According to Mr. Bregadze, the former Georgian president could be hospitalized in a military hospital in the town of Gori, 90 kilometers west of the capital Tbilisi.

“It is a place where his health and his safety can be protected as much as possible by the state”, he assured, while accusing the opposition of “exploiting the health of Saakashvili for his ridiculous political ends” .

This statement came as Doctor Guiorgui Grigolia, who examined Mr. Saakachvili after his discomfort on Thursday, told AFP that his “life is threatened” and that he “must be transferred to a civilian clinic without delay. », Citing heart and neurological problems in his patient.

Risk of “irreversible” ailments

These ailments “could become irreversible or even be fatal without appropriate care, but these are impossible in the medical establishment where he is”, judged the practitioner.

Several thousand supporters of Mr. Saakashvili demonstrated in the evening in Tbilisi, waving Georgian flags and those of the European Union.

Nika Melia, president of the United National Movement (MNU) – the main opposition force in Georgia – assured that the mobilization would continue “until Saakashvili is transferred to an adequate clinic”.

Mr. Saakashvili was transferred on November 8 from his prison to a prison hospital, his health deteriorating due to his refusal to eat.

Earlier this week, a medical council formed by the Georgian human rights ombudsperson found the ex-president’s condition critical and requested his transfer to an intensive care unit in a better-equipped civilian establishment. .

But the Georgian authorities then remained deaf to this call.

On Thursday evening, a spokesperson for the US State Department, Ned Price, called on Tbilisi to follow the doctors’ recommendation and “treat Mr. Saakashvili fairly and with dignity.”

“The government is depriving Saakashvili of his right to adequate treatment,” his lawyer, Dito Sadzaglishvili, told AFP.

On November 11, the ex-leader announced that he would end his hunger strike in the event of transfer to a civilian “high-tech clinic”.

Mr Saakashvili’s arrest exacerbated a political crisis following the legislative elections in 2020, narrowly won by the ruling Georgian Dream Party, and which the opposition deemed fraudulent.

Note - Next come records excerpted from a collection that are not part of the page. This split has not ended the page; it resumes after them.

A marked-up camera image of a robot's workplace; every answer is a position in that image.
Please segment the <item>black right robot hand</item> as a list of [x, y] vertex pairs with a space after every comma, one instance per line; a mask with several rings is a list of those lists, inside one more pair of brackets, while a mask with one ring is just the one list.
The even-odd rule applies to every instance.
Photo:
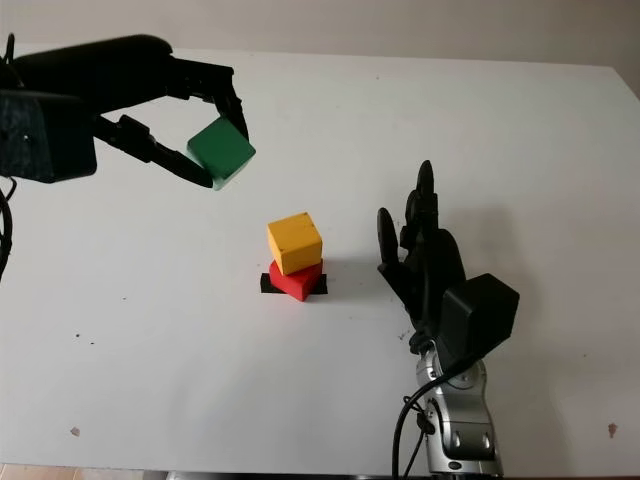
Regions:
[[439, 333], [445, 291], [466, 279], [453, 235], [439, 226], [438, 196], [428, 160], [421, 164], [416, 187], [407, 198], [405, 221], [397, 232], [388, 210], [378, 210], [378, 271], [410, 317], [414, 333], [409, 349], [419, 355]]

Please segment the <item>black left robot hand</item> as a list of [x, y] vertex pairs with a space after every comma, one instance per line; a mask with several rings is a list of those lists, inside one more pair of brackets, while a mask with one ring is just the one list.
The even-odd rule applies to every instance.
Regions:
[[[180, 59], [163, 39], [132, 35], [1, 59], [1, 174], [41, 183], [90, 176], [94, 142], [205, 188], [219, 189], [254, 156], [228, 66]], [[148, 126], [109, 112], [172, 97], [213, 104], [217, 118], [185, 152], [159, 143]]]

Pro-Western president from 2004 to 2013 and now considered the leader of the opposition, Saakashvili returned to Georgia on 1is October after an eight-year exile. Immediately arrested, he was imprisoned under a conviction for “abuse of power”, which he considers to be purely political.

Prime Minister Irakli Garibashvili caused a scandal by declaring that Mr. Saakashvili “had the right to commit suicide” and that the government had been forced to arrest him because he had refused to give up politics.